** Opening PROVIDED DATA block **

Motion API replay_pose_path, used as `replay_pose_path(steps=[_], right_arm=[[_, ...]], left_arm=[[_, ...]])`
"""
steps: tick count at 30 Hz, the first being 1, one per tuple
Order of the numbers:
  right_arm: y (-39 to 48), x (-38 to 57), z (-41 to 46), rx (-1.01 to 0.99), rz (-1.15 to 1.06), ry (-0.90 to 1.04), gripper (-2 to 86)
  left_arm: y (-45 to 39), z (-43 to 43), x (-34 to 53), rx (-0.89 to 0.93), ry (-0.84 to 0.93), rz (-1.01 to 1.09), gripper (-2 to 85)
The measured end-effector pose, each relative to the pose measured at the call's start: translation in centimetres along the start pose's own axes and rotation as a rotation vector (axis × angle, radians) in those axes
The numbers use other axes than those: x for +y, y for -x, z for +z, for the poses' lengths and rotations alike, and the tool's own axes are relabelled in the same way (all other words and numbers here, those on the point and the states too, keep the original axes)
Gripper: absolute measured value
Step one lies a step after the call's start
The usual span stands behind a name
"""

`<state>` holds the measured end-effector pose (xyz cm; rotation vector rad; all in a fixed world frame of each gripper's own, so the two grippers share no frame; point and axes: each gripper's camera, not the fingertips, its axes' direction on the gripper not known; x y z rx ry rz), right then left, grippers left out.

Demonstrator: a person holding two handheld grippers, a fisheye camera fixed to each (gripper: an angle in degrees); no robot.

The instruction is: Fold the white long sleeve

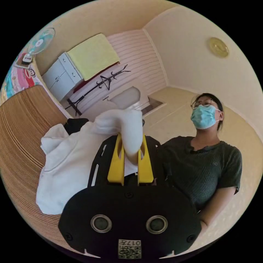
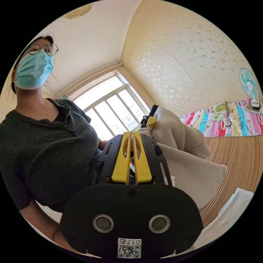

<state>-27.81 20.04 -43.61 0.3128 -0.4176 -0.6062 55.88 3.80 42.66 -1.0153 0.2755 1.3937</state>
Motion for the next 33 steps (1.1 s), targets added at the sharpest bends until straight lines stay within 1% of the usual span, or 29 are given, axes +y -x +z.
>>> replay_pose_path(steps=[1, 2, 3, 4, 5, 6, 8, 10, 11, 12, 13, 14, 15, 16, 17, 18, 19, 21, 22, 24, 26, 28, 30, 32, 33], right_arm=[[1.3, -0.2, -0.8, 0.036, -0.043, -0.050, 2.4], [1.8, -0.3, -1.0, 0.070, -0.059, -0.065, 3.1], [2.5, -0.8, -1.2, 0.151, -0.071, -0.080, 4.4], [2.8, -1.4, -1.1, 0.229, -0.075, -0.087, 6.7], [2.9, -1.9, -0.8, 0.249, -0.077, -0.091, 7.8], [2.9, -2.9, -0.1, 0.231, -0.093, -0.090, 9.7], [2.6, -4.5, 2.0, 0.119, -0.132, -0.065, 12.0], [2.6, -6.5, 6.9, -0.065, -0.193, 0.052, 13.8], [2.7, -6.8, 8.4, -0.110, -0.208, 0.091, 13.8], [2.8, -7.2, 11.4, -0.179, -0.217, 0.181, 13.7], [3.4, -7.2, 14.3, -0.186, -0.241, 0.280, 11.1], [3.7, -7.1, 15.5, -0.173, -0.262, 0.316, 9.8], [4.2, -6.9, 17.0, -0.108, -0.256, 0.336, 7.4], [4.5, -7.0, 17.6, -0.002, -0.217, 0.310, 5.7], [4.6, -7.2, 17.7, 0.055, -0.195, 0.294, 5.4], [5.0, -7.6, 17.8, 0.171, -0.165, 0.275, 4.8], [6.0, -8.2, 18.0, 0.301, -0.169, 0.264, 4.3], [7.8, -9.3, 18.3, 0.425, -0.197, 0.216, 4.0], [8.9, -10.3, 18.2, 0.457, -0.188, 0.162, 3.9], [10.5, -11.8, 18.3, 0.510, -0.164, 0.095, 3.7], [12.7, -13.1, 19.2, 0.634, -0.222, 0.080, 3.6], [15.9, -14.3, 21.7, 0.805, -0.364, 0.127, 3.6], [17.5, -15.1, 23.6, 0.862, -0.418, 0.165, 3.5], [18.7, -15.6, 25.4, 0.836, -0.447, 0.201, 3.6], [19.4, -15.7, 26.4, 0.820, -0.455, 0.220, 3.6]], left_arm=[[-1.5, -0.7, -0.2, 0.035, 0.001, 0.055, 7.2], [-4.6, -2.0, -0.7, 0.109, 0.015, 0.162, 7.0], [-7.5, -3.0, -1.1, 0.176, 0.045, 0.254, 6.8], [-8.9, -3.4, -1.3, 0.206, 0.067, 0.293, 6.7], [-11.6, -3.8, -1.7, 0.251, 0.119, 0.356, 6.7], [-14.0, -3.8, -1.9, 0.268, 0.173, 0.404, 6.7], [-17.0, -3.5, -1.7, 0.257, 0.241, 0.451, 6.7], [-19.6, -2.9, -1.1, 0.206, 0.311, 0.476, 6.7], [-21.2, -2.6, -0.4, 0.141, 0.347, 0.494, 6.8], [-22.7, -2.4, 0.4, 0.062, 0.374, 0.507, 6.8], [-23.4, -2.5, 0.8, 0.024, 0.385, 0.511, 6.9], [-24.7, -2.8, 1.7, -0.055, 0.402, 0.507, 7.0], [-25.8, -3.6, 2.6, -0.154, 0.415, 0.473, 7.2], [-26.2, -4.0, 3.0, -0.209, 0.416, 0.443, 7.2], [-26.8, -5.3, 3.8, -0.328, 0.393, 0.359, 7.6], [-27.2, -6.8, 4.6, -0.441, 0.350, 0.256, 8.3], [-27.4, -7.7, 5.0, -0.491, 0.326, 0.205, 8.7], [-28.5, -11.0, 7.3, -0.642, 0.202, 0.073, 10.6], [-29.0, -11.9, 8.0, -0.663, 0.158, 0.056, 10.7], [-30.8, -14.9, 10.4, -0.700, -0.042, 0.013, 11.9], [-32.1, -15.9, 11.5, -0.728, -0.154, -0.008, 14.3], [-33.4, -15.0, 11.4, -0.786, -0.158, 0.008, 16.2], [-34.6, -11.9, 9.9, -0.896, -0.058, 0.040, 17.5], [-35.1, -9.7, 8.6, -0.940, -0.010, 0.048, 19.5], [-35.2, -8.8, 7.9, -0.943, -0.014, 0.036, 20.6]])
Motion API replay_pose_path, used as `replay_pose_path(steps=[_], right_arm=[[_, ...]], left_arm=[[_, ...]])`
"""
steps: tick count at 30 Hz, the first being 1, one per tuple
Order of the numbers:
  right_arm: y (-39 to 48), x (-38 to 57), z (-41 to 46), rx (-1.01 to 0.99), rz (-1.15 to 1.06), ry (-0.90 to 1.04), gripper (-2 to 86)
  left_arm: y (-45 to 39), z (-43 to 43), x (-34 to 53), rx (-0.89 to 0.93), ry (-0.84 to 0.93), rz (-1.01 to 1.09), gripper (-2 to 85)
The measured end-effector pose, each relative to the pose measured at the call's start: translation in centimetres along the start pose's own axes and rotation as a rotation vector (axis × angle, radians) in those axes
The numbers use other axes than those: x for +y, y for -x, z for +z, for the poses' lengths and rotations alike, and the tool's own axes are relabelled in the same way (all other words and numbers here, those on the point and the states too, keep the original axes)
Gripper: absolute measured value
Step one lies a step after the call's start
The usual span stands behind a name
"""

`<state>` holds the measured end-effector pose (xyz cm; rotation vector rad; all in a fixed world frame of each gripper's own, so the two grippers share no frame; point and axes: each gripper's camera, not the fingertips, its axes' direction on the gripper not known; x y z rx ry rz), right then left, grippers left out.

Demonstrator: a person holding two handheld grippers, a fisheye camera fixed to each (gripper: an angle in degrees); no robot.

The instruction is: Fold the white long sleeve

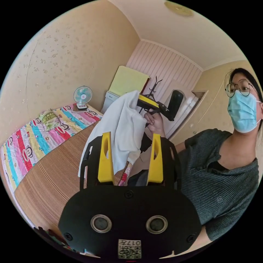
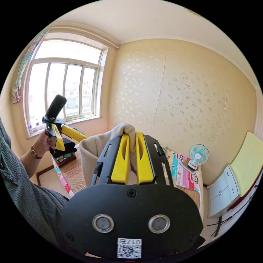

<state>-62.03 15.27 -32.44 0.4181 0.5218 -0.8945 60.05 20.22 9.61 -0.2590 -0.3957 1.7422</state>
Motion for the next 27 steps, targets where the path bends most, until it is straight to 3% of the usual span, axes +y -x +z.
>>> replay_pose_path(steps=[5, 8, 11, 15, 17, 23, 27], right_arm=[[4.2, -1.9, 0.7, 0.088, -0.076, 0.076, 4.2], [6.2, -2.0, 1.2, 0.107, -0.129, 0.104, 4.7], [5.1, -1.4, 1.1, 0.071, -0.066, 0.129, 5.2], [0.8, 1.3, -1.4, -0.238, 0.017, -0.022, 7.1], [-0.5, 2.8, -2.5, -0.338, 0.019, -0.094, 6.9], [-1.9, 8.4, -2.3, -0.611, 0.056, -0.099, 12.3], [0.1, 12.1, 0.3, -0.831, 0.141, -0.091, 14.1]], left_arm=[[-0.3, 0.6, -0.5, 0.091, -0.062, -0.150, 19.5], [0.9, 0.4, 0.8, 0.044, -0.074, -0.265, 12.3], [0.9, -1.9, 2.1, 0.059, -0.122, -0.197, 4.2], [-1.2, -8.8, 2.5, 0.051, -0.314, 0.068, 1.6], [-1.6, -11.6, 2.3, 0.042, -0.372, 0.106, 1.2], [-2.8, -19.7, 2.8, 0.235, -0.663, 0.176, 1.1], [-5.2, -22.9, 3.4, 0.191, -0.754, 0.173, 1.4]])
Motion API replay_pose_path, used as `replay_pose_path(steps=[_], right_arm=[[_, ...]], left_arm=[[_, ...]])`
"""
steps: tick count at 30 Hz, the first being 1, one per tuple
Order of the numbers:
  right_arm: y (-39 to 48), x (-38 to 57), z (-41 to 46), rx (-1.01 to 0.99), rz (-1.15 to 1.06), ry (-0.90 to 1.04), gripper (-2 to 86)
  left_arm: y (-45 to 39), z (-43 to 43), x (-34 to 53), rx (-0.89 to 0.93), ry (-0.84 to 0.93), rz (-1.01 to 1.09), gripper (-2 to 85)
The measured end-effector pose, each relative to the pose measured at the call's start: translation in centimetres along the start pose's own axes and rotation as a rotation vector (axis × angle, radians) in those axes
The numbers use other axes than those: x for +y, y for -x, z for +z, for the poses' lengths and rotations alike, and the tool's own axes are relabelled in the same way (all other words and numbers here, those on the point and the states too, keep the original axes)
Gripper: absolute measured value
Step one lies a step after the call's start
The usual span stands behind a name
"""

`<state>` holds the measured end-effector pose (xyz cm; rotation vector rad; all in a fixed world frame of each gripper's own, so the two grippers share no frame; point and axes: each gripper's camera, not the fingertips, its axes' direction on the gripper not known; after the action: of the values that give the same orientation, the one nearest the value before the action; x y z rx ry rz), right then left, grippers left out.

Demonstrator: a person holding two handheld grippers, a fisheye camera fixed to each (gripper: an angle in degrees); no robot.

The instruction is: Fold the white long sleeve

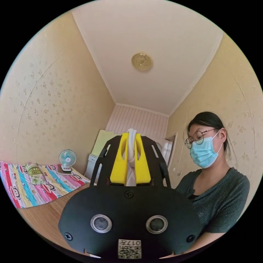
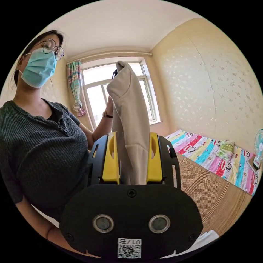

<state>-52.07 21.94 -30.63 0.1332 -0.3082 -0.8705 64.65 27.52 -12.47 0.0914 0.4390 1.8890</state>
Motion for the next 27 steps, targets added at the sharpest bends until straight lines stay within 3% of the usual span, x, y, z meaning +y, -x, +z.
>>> replay_pose_path(steps=[3, 5, 9, 13, 15, 18, 21, 27], right_arm=[[-0.9, 0.7, 3.4, 0.129, 0.064, 0.159, 9.2], [-2.0, 0.2, 3.0, 0.281, 0.129, 0.148, 4.7], [-4.7, -3.4, -3.5, 0.510, 0.253, -0.113, 3.9], [-2.3, -7.9, -7.7, 0.718, 0.106, -0.306, 3.5], [-1.6, -9.1, -7.2, 0.736, 0.061, -0.319, 3.3], [-1.3, -9.9, -5.8, 0.698, 0.019, -0.304, 3.1], [-2.1, -9.6, -5.0, 0.631, 0.009, -0.226, 2.8], [-3.7, -7.9, -6.5, 0.372, 0.042, -0.267, 2.2]], left_arm=[[-1.9, -1.2, -0.9, -0.064, 0.003, 0.063, 2.1], [-2.3, -2.2, -1.6, -0.114, 0.040, 0.081, 2.5], [0.0, -7.0, -2.2, -0.197, 0.100, 0.019, 3.4], [4.6, -10.6, -0.2, -0.135, 0.337, -0.069, 3.7], [7.2, -12.8, 3.7, -0.080, 0.396, -0.151, 3.1], [8.8, -15.0, 9.3, -0.142, 0.402, -0.233, 1.4], [8.3, -17.2, 13.7, -0.060, 0.328, -0.229, 0.5], [4.6, -18.7, 12.2, 0.013, 0.267, -0.175, 0.0]])
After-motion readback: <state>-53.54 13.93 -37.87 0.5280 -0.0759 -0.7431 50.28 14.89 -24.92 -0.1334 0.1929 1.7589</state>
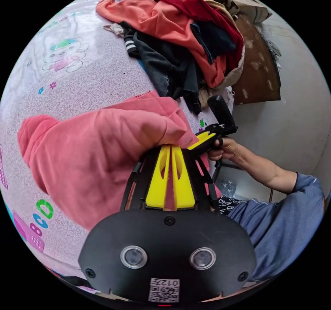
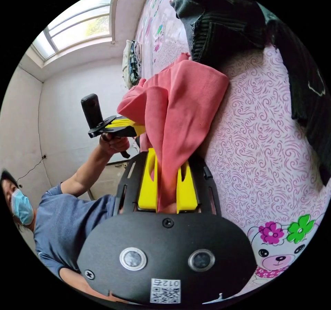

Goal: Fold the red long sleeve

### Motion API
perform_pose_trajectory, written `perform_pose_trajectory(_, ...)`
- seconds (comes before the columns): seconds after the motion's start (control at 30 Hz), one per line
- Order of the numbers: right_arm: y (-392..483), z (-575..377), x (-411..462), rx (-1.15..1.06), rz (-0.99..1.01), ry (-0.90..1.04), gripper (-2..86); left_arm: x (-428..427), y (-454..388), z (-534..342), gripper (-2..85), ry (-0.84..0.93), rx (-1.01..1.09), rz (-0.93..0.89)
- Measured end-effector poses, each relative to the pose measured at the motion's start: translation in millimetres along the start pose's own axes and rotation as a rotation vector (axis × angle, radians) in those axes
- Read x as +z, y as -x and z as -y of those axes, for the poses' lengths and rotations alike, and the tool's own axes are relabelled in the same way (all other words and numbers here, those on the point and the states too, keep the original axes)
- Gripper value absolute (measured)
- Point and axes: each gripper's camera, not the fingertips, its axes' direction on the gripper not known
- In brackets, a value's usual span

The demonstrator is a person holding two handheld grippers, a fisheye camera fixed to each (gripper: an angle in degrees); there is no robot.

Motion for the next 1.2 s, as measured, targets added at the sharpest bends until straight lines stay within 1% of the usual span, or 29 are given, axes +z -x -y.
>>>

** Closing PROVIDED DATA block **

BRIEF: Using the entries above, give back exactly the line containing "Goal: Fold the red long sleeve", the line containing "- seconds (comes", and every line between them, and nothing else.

RESPONSE TO THE EXERCISE:
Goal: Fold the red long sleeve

### Motion API
perform_pose_trajectory, written `perform_pose_trajectory(_, ...)`
- seconds (comes before the columns): seconds after the motion's start (control at 30 Hz), one per line

Nothing else is required to complete the exercise.